= Exercise requirements =
From the listing below, work out how many lines contain "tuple". Reply with that number only.

= Provided records =
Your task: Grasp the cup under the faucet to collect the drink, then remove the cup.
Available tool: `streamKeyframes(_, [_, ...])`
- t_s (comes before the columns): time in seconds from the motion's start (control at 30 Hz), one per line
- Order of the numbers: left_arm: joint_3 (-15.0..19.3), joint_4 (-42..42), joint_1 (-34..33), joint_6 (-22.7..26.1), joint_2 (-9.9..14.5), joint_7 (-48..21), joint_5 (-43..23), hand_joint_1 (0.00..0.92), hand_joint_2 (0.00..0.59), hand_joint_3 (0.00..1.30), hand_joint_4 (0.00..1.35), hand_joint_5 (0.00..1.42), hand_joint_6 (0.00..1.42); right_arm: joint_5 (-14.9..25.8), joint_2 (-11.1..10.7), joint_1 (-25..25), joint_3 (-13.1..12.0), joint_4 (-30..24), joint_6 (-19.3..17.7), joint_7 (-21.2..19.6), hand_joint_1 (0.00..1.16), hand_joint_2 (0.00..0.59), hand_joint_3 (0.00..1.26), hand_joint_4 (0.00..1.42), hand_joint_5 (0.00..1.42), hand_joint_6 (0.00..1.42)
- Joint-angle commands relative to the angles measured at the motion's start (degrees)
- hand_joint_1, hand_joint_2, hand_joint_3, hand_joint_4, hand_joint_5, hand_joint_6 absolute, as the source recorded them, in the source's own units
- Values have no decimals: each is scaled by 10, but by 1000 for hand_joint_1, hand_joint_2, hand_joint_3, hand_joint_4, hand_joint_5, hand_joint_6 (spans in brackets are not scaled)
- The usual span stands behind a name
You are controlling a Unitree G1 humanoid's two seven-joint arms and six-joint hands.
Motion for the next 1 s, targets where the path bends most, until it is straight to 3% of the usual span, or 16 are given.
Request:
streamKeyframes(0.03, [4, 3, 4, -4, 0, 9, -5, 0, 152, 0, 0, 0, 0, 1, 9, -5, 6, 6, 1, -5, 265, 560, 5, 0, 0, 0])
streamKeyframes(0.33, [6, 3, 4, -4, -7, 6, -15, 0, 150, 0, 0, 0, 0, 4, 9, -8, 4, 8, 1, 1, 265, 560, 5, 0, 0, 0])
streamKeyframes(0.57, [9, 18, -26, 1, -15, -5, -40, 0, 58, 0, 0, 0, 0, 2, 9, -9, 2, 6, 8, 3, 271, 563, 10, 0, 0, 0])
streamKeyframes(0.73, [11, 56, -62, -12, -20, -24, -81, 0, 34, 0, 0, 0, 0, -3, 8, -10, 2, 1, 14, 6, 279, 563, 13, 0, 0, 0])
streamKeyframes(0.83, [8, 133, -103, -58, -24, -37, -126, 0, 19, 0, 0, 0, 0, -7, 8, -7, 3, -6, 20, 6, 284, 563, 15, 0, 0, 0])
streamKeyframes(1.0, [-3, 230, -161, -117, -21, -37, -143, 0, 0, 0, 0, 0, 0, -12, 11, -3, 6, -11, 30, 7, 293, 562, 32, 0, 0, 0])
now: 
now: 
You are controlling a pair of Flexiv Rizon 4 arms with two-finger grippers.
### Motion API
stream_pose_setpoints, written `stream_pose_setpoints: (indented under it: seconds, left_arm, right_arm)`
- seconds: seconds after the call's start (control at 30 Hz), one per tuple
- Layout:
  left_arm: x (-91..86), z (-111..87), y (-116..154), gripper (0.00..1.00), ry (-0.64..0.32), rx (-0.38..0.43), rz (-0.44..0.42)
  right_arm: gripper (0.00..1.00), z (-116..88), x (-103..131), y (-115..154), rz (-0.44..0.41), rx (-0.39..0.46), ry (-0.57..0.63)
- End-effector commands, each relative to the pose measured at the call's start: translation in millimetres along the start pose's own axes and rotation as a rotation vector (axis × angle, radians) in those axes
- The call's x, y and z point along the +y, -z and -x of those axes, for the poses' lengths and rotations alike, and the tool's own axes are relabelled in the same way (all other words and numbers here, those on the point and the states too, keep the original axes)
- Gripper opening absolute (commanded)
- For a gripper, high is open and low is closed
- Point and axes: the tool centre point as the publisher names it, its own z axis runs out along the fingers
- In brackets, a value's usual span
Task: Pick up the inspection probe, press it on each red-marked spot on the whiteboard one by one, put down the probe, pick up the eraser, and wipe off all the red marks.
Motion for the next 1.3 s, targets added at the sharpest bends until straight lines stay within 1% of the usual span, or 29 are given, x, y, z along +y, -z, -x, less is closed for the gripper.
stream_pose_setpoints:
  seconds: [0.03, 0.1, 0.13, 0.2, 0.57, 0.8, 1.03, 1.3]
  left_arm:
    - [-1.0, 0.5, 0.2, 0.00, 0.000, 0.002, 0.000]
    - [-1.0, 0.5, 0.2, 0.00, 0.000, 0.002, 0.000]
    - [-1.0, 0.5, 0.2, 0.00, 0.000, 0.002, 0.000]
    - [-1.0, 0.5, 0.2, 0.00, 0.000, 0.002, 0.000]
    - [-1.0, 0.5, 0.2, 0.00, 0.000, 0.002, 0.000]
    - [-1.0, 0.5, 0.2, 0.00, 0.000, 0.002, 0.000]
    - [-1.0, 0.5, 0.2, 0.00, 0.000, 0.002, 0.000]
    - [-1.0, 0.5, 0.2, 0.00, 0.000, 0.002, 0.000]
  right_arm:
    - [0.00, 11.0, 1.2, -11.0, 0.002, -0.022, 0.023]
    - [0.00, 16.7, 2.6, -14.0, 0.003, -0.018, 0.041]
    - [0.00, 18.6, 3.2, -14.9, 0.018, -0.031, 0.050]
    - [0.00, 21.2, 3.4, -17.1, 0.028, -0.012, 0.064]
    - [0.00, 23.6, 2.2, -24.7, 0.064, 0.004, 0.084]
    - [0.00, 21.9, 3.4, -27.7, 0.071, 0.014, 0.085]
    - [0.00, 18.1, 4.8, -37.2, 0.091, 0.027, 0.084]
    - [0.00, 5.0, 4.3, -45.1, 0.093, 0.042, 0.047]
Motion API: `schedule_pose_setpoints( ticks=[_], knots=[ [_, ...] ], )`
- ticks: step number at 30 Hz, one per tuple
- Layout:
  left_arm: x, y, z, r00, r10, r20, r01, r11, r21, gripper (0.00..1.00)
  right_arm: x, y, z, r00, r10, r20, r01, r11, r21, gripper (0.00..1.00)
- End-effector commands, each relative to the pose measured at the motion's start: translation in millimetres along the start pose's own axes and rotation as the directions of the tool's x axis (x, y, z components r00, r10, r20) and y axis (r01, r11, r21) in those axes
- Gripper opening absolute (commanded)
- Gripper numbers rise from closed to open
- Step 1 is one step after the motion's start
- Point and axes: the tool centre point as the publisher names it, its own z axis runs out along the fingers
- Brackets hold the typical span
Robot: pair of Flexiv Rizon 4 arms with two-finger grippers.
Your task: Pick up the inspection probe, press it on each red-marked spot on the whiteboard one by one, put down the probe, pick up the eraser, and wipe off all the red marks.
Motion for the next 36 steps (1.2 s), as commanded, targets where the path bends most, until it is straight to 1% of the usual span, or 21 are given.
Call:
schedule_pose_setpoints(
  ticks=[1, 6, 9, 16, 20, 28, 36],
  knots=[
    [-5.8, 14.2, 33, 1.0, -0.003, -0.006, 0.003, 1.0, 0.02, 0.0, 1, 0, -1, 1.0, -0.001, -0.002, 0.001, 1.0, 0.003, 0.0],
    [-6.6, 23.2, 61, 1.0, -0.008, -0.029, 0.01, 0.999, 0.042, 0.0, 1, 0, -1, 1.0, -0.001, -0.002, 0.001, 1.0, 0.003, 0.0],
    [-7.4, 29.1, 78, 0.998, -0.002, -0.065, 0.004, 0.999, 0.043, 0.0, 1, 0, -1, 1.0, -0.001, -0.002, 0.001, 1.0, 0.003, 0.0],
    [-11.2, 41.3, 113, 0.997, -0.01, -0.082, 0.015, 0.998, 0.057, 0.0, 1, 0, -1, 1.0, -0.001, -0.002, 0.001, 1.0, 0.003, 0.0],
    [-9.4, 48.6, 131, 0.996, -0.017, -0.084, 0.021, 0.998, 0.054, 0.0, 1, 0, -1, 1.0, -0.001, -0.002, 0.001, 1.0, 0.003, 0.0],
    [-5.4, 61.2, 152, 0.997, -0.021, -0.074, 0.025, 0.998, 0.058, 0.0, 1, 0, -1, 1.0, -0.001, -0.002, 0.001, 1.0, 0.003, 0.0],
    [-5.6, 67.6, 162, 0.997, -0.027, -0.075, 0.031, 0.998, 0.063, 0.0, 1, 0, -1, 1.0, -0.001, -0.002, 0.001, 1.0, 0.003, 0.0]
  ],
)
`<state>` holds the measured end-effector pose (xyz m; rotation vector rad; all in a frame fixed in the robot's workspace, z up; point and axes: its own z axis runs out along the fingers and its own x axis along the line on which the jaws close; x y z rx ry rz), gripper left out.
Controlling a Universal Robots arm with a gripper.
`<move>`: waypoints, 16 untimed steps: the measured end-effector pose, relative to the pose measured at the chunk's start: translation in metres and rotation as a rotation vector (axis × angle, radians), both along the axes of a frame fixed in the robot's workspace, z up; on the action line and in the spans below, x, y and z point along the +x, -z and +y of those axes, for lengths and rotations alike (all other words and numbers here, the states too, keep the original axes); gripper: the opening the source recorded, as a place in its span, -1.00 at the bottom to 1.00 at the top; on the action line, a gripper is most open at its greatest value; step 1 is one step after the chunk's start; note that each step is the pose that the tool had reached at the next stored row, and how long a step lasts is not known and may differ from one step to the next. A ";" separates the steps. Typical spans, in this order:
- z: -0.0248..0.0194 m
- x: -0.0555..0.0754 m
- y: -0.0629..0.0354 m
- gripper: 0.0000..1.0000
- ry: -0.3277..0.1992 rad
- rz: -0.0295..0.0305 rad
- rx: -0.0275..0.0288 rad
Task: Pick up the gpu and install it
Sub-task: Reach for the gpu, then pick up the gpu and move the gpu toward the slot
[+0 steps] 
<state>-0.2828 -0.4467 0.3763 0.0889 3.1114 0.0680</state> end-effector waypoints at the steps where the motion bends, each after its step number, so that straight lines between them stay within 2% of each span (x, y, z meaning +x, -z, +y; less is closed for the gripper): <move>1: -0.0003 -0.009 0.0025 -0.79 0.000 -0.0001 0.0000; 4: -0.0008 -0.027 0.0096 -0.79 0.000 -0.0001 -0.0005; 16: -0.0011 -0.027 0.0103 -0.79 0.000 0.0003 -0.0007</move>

= Exercise result =
2